▶ _Assignment_
In the material below, find each line with the word "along" and copy it.

+ + + +

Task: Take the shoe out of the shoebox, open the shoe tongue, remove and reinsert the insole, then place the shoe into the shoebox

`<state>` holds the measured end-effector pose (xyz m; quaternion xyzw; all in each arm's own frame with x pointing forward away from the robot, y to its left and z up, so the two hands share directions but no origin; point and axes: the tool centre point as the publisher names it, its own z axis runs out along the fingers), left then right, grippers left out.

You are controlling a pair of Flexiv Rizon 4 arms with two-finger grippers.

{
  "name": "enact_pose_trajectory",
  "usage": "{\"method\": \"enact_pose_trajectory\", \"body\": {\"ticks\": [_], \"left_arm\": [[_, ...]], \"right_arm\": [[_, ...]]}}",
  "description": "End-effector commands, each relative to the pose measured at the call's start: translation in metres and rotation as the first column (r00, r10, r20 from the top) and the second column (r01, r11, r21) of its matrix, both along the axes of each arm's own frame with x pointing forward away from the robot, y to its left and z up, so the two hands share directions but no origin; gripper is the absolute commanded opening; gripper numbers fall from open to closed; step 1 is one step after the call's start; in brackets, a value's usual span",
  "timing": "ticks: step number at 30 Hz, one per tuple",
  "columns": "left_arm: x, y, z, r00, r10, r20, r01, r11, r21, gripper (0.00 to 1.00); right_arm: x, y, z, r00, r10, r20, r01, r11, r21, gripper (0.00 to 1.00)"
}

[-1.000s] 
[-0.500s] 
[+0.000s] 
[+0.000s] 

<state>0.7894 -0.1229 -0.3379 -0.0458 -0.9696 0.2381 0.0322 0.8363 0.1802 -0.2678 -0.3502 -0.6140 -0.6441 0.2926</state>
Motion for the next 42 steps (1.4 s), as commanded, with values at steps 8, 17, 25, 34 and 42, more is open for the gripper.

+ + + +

▶ _Task solution_
`<state>` holds the measured end-effector pose (xyz m; quaternion xyzw; all in each arm's own frame with x pointing forward away from the robot, y to its left and z up, so the two hands share directions but no origin; point and axes: the tool centre point as the publisher names it, its own z axis runs out along the fingers), left then right, grippers left out.
  "description": "End-effector commands, each relative to the pose measured at the call's start: translation in metres and rotation as the first column (r00, r10, r20 from the top) and the second column (r01, r11, r21) of its matrix, both along the axes of each arm's own frame with x pointing forward away from the robot, y to its left and z up, so the two hands share directions but no origin; gripper is the absolute commanded opening; gripper numbers fall from open to closed; step 1 is one step after the call's start; in brackets, a value's usual span",

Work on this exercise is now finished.